A recent book on the history of financial speculation - compulsory reading in a period of roller coaster stock behaviour - began by quoting Sir Earnest Cassell, banker to King Edward VII, as saying:
When I was young, people called me a gambler. As the scale of my operations increased I became known as a speculator. Now I am called a banker. But I have been doing the same thing all the time. 
Those of us who have been in the industry for a while would have to turn this declaration around.
When I started out in the telecommunications industry everyone said it was a solid but rather mechanical business. Then I started being told I was in the business of computing and information technology, and everyone said it was an exciting new wave of high technology. Now when I say I am in the business of the Internet and new electronic interfaces, people label me as being part of a new wave of dubious stock speculators.
But I have been doing the same thing all the time.
What has changed is the world: world-wide change fuelled by the impact of competition, convergence, globalisation, and, now, investors and stock markets.
But our core business has not changed. Our core business is the networking of activity: the activities of facilitating people communicating, facilitating business transactions, and linking people to information. Business plans and pricing models which forget this reality will miss the mark, will get this business terribly wrong.
The challenge for us today in 1999, at the last Internet World of the decade, the century and the millenium, is to take stock of where we have got to and to think about the agenda for a new era.
As Charles de Gaulle would have put it, our leadership challenge in 1999 lies in recognising the shape of the future, and making it happen.
Stepping back from the hurly burly, and thinking about the challenges that lie ahead into the next century, I want to focus on five issues that merit our close attention. In summary, these are:
The first theme I want to develop relates to the new global demographics that will come into play.
Keniche Ohmae, the Japanese management guru, popularised the notion of a borderless world and the end of the nation state. This notion of the borderless world has really taken off as the slogan for the realities of the internationalisation of trade and commerce.
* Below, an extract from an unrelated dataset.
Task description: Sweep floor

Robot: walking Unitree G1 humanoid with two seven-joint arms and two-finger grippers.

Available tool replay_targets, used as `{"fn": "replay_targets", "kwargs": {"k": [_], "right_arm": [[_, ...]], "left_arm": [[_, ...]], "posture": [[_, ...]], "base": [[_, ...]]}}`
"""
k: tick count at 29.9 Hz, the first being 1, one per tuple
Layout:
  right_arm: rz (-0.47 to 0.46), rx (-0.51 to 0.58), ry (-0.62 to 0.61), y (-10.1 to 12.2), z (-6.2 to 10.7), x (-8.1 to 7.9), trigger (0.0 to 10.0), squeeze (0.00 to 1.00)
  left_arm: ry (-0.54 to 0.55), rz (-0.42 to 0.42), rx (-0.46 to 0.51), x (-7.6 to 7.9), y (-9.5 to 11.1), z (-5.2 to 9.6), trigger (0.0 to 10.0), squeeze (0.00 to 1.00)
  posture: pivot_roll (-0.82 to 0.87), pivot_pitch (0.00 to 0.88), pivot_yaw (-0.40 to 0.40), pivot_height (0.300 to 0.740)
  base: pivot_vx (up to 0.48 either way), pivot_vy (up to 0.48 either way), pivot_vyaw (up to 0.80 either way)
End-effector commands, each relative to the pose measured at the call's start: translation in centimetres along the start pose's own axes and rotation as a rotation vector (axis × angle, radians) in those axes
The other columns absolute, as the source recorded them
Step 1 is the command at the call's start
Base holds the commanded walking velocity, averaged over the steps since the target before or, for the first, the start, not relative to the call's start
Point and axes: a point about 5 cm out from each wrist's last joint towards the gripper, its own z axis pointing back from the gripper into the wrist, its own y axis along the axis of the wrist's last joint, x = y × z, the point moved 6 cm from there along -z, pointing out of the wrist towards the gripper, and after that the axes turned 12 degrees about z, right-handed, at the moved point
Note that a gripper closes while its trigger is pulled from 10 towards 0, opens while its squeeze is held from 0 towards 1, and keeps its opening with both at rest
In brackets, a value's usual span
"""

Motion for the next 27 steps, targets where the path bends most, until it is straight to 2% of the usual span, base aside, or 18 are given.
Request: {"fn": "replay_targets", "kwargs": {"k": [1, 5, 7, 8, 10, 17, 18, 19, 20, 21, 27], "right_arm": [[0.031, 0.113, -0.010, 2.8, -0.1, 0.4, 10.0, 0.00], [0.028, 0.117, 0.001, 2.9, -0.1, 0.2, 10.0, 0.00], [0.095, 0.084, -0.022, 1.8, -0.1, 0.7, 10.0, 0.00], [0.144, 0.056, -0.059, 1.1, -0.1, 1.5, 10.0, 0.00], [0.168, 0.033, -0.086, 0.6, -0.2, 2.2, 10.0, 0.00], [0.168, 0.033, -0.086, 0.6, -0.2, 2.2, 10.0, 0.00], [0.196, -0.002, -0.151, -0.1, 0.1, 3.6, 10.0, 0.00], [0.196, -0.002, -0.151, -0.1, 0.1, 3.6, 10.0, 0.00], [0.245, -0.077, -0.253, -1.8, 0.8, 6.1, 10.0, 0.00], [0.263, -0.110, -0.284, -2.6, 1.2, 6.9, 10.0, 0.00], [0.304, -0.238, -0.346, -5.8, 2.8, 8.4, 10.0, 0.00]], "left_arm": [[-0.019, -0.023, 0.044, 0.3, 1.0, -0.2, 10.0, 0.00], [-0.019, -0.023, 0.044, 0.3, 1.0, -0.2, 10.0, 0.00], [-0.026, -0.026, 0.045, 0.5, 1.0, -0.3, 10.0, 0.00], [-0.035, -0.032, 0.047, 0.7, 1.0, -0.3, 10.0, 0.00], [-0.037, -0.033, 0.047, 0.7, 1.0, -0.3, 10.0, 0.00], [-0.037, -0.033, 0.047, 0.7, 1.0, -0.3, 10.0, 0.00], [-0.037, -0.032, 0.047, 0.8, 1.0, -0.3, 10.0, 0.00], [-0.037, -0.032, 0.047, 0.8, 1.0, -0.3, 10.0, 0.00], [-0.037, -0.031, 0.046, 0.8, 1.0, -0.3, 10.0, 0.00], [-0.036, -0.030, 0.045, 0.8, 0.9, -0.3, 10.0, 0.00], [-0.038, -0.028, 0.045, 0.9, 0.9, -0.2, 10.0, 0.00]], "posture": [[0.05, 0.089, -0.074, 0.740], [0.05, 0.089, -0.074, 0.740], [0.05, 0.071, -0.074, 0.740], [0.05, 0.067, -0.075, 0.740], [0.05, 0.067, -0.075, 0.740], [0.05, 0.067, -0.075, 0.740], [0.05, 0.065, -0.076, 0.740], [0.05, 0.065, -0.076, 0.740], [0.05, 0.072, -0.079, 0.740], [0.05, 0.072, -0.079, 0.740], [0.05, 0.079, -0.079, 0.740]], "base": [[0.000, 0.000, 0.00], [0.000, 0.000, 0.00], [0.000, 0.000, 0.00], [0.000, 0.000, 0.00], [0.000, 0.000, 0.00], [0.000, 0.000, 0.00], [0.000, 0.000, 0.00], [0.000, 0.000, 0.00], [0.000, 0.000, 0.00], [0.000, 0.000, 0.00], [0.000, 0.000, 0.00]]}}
It highlights the reality that many multinational companies are truly global operations with more economic power and impact than many of the nation states in which they operate. It seems natural to conclude that the Internet, powering the take-off of electronic commerce, will entrench the seamless, global reach of companies and markets.
The trouble with slogans like "the borderless world" is that they can blinker our thinking.
Just how will the Internet internationalise? At present the Internet may be a global phenomenon, but it is yet to "globalise from the few to the many", that is, to become truly international. At present the United States is the undisputed hub and powerhouse of cyberspace. A small, but growing, cadre of countries are seeing increasing online penetration and the prospect of, within the next few years, reaching that point of critical mass where network effects create mass market dynamics. Australia is one of these next-wave country markets. But the bulk of the world remains a long way from this point. Indeed, the bulk of the world's population does not have a telephone.
Will the next century be a world of MacDonalds.com? Will it be all about the globalisation of today's market leaders, the first movers; or will new firms appear to address emerging markets and create a more balanced international playing field. Will we see a new cadre of key firms within this time-zone?
As more and more country markets reach a point of critical mass in internet penetration I believe that we will need to re-examine our thinking about borderless markets.
First, from a national policy perspective, the internationalisation of trade and commerce has different implications depending on the scale and scope of domestic markets. For the United States, with a huge domestic market, the natural strategy is to globalise operations from a domestic market springboard, and this is precisely what the dot.com companies are doing. It is noteworthy that the United States is also attempting to globalise its domestic industry self-regulation arrangements.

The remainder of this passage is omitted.